A further innovation that should be considered is the platform itself. Many of the most positive engagements, such as utilisation of the materials outside of the MOOC context, and the difficulties surrounding retention may suggest that MOOC platforms are due for innovation. The utilisation of other video platforms, such as YouTube, have been considered for the delivery of higher education, but there is a great deal of concern surrounding the provision of accurate information (Clifton & Mann, 2011; Fernandez et al., 2011). With regards to Mission, Recruitment and Innovation, many of the successes noted here could feasibly be achieved through hosting the materials in playlists on alternative, open platforms. Currently YouTube channels such as Kurzgesagt and Crash Course regularly obtain upwards of a million views on their educational materials (‘CrashCourse’, n.d.; ‘Kurzgesagt – In a Nutshell’, n.d.) despite no formal affiliation with higher educational institutes. Attaining even a small fraction of this success would massively impact a university’s mission, recruitment and provide innovative learning opportunities across their programmes and in their outreach. The final lesson therefore is that innovative teaching can be rewarding for staff and students, but may not require the MOOC framework to achieve the same results.

Conclusions

In conclusion, we find that these science-based MOOCs were highly successful at reaching thousands of engaged learners, however, the limitations of the platform’s reach, and its continued commercialisation reduced the efficacy of MOOCs in providing truly open and accessible education for all. Universities should continue to provide resources at a variety of levels, but explore whether different video platforms would be more successful in engaging learners across the world, and at differing levels of education. Universities may be better placed investing these resources in truly open stand-alone materials for other video platforms.

Acknowledgements

This research did not receive any specific grant from funding agencies in the public, commercial or not-for-profit sectors.

Biographies

Jill MacKay  is a Research Fellow in Veterinary Medical Education at the Royal (Dick) School of Veterinary Studies. Jill is interested in the evaluation of educational methodologies and student experiences in digital environments.

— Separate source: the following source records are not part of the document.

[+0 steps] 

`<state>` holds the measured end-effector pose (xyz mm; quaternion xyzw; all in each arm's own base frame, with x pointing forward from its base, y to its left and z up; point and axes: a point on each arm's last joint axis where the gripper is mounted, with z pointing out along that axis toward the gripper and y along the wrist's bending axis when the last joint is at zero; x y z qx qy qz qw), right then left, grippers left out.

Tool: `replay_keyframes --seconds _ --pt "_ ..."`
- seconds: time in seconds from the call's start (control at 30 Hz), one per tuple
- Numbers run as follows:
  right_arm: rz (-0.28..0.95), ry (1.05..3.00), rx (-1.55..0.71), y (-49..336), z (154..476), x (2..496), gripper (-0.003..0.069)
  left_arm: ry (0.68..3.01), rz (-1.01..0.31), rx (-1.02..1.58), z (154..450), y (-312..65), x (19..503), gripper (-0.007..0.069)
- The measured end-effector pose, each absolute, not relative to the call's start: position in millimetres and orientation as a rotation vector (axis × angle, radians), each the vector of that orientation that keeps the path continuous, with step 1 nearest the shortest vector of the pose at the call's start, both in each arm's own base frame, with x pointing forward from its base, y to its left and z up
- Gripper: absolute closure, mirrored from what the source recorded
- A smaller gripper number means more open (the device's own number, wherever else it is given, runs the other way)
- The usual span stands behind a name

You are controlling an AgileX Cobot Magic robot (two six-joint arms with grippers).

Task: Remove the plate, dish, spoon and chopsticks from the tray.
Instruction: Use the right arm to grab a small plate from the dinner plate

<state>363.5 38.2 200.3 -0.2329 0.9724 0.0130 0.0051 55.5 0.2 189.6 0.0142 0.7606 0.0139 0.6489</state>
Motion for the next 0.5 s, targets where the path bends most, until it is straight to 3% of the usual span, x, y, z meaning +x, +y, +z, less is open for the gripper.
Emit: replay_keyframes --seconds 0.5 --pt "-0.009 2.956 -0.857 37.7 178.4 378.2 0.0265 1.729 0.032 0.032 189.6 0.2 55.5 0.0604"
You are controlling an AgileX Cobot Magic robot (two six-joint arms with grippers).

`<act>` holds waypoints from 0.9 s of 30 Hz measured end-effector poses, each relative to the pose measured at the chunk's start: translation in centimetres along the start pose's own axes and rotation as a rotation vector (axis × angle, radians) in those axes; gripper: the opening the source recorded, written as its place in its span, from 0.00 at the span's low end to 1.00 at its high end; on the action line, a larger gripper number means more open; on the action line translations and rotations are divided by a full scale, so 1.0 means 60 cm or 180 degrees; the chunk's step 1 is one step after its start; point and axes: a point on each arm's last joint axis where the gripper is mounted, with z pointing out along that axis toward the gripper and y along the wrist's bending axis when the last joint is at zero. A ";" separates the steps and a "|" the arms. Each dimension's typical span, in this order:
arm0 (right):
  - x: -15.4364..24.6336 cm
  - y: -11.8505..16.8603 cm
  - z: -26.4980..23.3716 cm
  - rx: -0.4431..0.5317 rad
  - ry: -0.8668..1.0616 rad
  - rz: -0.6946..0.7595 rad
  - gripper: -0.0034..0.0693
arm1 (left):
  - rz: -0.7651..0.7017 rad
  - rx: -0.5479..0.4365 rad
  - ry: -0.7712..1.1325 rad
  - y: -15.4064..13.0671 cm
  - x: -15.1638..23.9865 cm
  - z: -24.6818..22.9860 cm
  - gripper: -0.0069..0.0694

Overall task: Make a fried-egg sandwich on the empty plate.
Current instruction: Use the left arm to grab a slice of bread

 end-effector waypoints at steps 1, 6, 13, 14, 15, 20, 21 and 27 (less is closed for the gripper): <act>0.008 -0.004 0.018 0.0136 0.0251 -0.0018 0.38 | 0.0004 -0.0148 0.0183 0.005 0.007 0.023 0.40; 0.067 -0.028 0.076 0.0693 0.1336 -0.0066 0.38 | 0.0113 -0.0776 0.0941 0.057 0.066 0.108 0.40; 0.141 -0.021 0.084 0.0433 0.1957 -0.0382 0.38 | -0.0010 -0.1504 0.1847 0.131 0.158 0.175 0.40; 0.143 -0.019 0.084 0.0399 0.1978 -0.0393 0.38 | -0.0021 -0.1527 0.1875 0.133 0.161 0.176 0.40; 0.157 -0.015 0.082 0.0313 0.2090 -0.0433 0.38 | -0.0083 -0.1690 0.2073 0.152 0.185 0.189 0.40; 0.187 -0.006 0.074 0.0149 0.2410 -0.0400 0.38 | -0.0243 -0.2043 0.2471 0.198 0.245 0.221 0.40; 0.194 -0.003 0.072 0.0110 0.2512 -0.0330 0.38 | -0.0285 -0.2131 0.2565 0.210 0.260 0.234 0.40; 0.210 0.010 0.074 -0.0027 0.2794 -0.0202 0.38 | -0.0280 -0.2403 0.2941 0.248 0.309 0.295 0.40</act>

Jessie Paterson is a lecturer in student learning at the Royal (Dick) School of Veterinary Studies. Her research interests include transitions into university, academic student support and peer support.

Victoria Sandilands is a senior scientist in poultry behaviour and welfare at Scotland’s Rural College

Natalie Waran is Executive Dean and Professor (One Welfare) at the Faculty of Education, Humanities and Health Science at Eastern Institute of Technology in New Zealand.

Bryony Lancaster is the programme manager for the distance learning MSc in Equine Science at the Royal (Dick) School of Veterinary Studies and a teaching fellow.

Kirsty Hughes is a research assistant in veterinary medical education at the Royal (Dick) School of Veterinary Studies.